**YOUR ASSIGNMENT:** Run through the data and copy out every line that mentions the word "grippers".

######

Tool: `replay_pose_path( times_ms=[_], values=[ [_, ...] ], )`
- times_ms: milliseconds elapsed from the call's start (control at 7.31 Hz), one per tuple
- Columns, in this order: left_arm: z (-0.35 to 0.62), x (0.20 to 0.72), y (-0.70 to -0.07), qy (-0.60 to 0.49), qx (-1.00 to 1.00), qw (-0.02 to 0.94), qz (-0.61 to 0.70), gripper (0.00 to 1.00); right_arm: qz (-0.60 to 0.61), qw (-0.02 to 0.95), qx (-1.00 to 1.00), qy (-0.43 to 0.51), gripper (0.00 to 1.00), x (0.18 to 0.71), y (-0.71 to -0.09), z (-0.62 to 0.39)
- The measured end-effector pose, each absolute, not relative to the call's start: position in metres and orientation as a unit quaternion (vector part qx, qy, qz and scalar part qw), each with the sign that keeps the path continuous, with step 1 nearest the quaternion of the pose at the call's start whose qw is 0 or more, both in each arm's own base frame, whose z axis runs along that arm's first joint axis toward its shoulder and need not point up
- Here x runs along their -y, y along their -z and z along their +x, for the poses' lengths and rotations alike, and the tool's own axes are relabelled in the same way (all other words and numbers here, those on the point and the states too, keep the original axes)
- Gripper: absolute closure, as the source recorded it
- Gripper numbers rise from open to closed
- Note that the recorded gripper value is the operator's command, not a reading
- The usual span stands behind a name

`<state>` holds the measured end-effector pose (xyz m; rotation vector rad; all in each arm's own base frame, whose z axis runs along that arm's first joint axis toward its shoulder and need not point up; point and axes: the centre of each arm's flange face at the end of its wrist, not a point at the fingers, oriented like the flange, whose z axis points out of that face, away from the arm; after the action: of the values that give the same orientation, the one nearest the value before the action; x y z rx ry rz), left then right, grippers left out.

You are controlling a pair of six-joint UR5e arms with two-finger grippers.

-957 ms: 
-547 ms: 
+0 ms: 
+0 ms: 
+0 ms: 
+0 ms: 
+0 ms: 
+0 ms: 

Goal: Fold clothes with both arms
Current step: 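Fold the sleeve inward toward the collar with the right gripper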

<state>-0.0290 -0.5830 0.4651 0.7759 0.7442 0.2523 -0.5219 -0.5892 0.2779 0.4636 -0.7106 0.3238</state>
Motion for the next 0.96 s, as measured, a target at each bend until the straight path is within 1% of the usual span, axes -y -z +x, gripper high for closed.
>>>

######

**TASK OUTPUT:**
`<state>` holds the measured end-effector pose (xyz m; rotation vector rad; all in each arm's own base frame, whose z axis runs along that arm's first joint axis toward its shoulder and need not point up; point and axes: the centre of each arm's flange face at the end of its wrist, not a point at the fingers, oriented like the flange, whose z axis points out of that face, away from the arm; after the action: of the values that give the same orientation, the one nearest the value before the action; x y z rx ry rz), left then right, grippers left out.
You are controlling a pair of six-joint UR5e arms with two-finger grippers.

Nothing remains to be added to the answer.